● Work to be completed
Take from the data every line in which the word "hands" is found.

● Information shown
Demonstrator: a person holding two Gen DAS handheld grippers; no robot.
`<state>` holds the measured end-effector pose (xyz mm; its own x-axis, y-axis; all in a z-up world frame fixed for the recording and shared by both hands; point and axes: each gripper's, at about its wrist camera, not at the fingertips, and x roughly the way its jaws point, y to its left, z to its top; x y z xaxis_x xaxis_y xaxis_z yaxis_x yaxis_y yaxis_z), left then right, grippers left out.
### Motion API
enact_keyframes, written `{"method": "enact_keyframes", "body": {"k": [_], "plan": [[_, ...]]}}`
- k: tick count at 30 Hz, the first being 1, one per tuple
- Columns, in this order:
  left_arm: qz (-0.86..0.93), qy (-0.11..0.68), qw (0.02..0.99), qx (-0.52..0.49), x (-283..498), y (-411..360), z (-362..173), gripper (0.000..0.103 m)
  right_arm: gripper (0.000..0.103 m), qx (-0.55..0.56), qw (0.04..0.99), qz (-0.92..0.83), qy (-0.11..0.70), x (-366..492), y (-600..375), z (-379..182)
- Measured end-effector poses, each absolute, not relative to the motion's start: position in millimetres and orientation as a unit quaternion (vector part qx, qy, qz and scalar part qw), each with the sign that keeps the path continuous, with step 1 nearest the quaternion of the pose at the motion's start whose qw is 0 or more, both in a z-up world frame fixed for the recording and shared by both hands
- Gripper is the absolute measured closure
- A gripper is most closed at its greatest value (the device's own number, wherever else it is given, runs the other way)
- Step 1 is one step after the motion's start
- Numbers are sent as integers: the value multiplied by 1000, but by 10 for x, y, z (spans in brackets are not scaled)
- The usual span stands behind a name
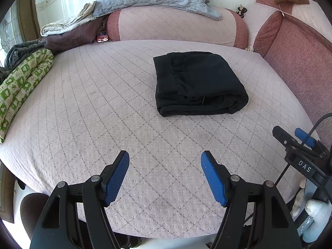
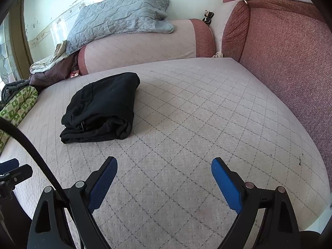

● Task response
`<state>` holds the measured end-effector pose (xyz mm; its own x-axis, y-axis; all in a z-up world frame fixed for the recording and shared by both hands; point and axes: each gripper's, at about its wrist camera, not at the fingertips, and x roughly the way its jaws point, y to its left, z to its top; x y z xaxis_x xaxis_y xaxis_z yaxis_x yaxis_y yaxis_z), left then right, grippers left out.
- Measured end-effector poses, each absolute, not relative to the motion's start: position in millimetres and orientation as a unit quaternion (vector part qx, qy, qz and scalar part qw), each with the sign that keeps the path continuous, with step 1 nearest the quaternion of the pose at the motion's start whose qw is 0 or more, both in a z-up world frame fixed for the recording and shared by both hands

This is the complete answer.